Presently, we are hearing sound bites from Rep. Paul Ryan of Wisconsin and others telling us that they have solutions.

>>> Repeal the “Obama Care” legislation & make significant changes to both Medicare and Medicaid.

Great ideas, but before we repeat the apparent mistakes baked into the Tax Reform Act of 1986 — and possibly other examples since — let’s stop to take a look at what other options might be available to address two important outcomes: (1) reducing costs; and (2) improving outcomes.

I know of two really great things that happened in 1918.

The best was that my Mother was born on November 28. She lived to be 92, sadly leaving us on February 26, 2011.

The second best contribution from 1918 was the creation by Anna M. Harkness — a pioneer female philanthropist — of The Commonwealth Fund, “to enhance the common good”.

The current mission of The Commonwealth Fund is “to promote a high performing health care system that achieves better access, improved quality, and greater efficiency, particularly for society’s most vulnerable, including low-income people, the uninsured, minority Americans, young children, and elderly adults”.

The Commonwealth Fund has commissioned plenty of research on health care and health insurance. As a not-for-profit, public benefit entity, we expect this research is factual and unbiased, and completely outside the political process.

In one recent report, they tell us, “To achieve a high performance health system, health reform must go beyond ensuring affordable coverage to addressing health system changes that will improve outcomes and the quality of care, increase efficiency, and slow the growth in total health system costs.”

We can’t deny that Rep. Paul Ryan is a brilliant guy. Yet, I’m puzzled by his contention that his budget proposal fulfills a moral imperative “to lower Medicare-related costs”.

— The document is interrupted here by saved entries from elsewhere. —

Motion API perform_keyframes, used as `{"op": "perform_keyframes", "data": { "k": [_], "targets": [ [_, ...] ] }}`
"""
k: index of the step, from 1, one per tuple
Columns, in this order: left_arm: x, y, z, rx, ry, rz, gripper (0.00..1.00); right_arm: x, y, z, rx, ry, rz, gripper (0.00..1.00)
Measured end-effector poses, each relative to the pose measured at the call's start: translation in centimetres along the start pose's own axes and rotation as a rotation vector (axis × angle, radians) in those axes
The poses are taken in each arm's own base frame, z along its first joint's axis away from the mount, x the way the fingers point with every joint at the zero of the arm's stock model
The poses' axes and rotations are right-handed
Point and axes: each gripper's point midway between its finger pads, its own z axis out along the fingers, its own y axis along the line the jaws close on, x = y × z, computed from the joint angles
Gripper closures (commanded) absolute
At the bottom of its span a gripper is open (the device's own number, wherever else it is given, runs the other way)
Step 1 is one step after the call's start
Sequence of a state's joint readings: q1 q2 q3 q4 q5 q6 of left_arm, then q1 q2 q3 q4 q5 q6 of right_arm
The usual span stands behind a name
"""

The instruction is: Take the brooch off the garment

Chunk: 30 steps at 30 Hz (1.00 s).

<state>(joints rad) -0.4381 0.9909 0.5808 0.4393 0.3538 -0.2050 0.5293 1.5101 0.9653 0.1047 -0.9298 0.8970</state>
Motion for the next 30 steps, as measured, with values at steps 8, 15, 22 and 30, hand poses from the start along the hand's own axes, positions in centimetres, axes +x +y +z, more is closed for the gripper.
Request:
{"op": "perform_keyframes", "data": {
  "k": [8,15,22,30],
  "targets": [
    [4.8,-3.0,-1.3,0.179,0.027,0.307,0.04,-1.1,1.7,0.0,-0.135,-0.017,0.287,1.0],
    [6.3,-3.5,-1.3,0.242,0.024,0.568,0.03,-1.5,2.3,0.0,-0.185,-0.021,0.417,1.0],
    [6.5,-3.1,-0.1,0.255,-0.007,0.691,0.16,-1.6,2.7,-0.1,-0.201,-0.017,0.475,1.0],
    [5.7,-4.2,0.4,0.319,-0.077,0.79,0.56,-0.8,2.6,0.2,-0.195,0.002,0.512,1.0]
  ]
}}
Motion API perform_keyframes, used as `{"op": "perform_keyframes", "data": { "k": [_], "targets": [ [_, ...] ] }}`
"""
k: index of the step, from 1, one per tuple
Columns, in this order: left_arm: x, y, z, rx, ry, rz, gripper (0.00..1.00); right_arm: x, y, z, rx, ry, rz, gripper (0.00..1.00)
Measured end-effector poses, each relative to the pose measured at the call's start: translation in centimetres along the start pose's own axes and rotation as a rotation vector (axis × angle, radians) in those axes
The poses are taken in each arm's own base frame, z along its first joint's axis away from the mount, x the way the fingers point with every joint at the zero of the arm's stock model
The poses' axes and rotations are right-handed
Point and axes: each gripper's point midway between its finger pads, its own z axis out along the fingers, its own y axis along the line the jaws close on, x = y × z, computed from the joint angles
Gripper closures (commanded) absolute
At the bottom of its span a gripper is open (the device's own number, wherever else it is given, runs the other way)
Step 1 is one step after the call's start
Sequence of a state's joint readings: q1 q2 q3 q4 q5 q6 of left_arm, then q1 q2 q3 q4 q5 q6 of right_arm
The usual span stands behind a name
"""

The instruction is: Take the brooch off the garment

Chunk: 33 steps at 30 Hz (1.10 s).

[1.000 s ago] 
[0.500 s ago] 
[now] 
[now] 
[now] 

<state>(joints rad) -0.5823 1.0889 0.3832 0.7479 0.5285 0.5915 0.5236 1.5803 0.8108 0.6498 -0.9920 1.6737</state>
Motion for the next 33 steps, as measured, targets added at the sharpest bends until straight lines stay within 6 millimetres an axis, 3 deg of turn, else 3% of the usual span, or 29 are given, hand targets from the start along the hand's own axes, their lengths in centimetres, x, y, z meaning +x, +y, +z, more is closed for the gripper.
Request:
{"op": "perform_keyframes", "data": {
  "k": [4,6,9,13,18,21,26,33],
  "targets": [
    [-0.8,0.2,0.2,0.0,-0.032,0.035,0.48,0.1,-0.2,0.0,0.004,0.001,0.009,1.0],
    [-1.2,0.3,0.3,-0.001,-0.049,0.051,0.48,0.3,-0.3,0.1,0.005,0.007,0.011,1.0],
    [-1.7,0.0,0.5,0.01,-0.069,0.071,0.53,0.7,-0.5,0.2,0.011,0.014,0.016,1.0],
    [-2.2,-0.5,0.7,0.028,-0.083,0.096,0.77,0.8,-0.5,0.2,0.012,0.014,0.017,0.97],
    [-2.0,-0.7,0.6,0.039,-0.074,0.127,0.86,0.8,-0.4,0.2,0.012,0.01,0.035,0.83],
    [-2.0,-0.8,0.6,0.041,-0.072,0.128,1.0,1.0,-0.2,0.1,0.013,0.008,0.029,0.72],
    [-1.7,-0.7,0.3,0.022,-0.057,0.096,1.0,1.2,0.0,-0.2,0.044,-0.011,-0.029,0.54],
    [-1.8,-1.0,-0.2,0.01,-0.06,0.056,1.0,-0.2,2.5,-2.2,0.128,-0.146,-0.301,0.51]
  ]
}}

As he has structured it, overall health expenses would actually increase because people would be required to get care through private plans, which have been proven over and over to cost more than the current system. Seniors and others on fixed or limited incomes would be left to pick up the extra costs.

Ryan’s proposal apparently would convert our current fee-for-service system—in which patients go to any doctor that takes Medicare—to one in which beneficiaries would get a capped annual subsidy to help them purchase private insurance.

Critics of Ryan’s proposed system – some call it a “premium support” model — say it is really just a voucher system where elderly, disabled and otherwise disadvantaged people would appeal to private plans for services.

A great deal of truly objective and non-partisan analysis is needed here before we get into an even more emotional and politically charged debate.

The real question is: Do we possess the decorum, civility and intellectual curiousity to allow for an impartial analysis? Or have we crossed over into the War of the Roses, where no one really knows why we are fighting, but we know which side we are on, and we need to win!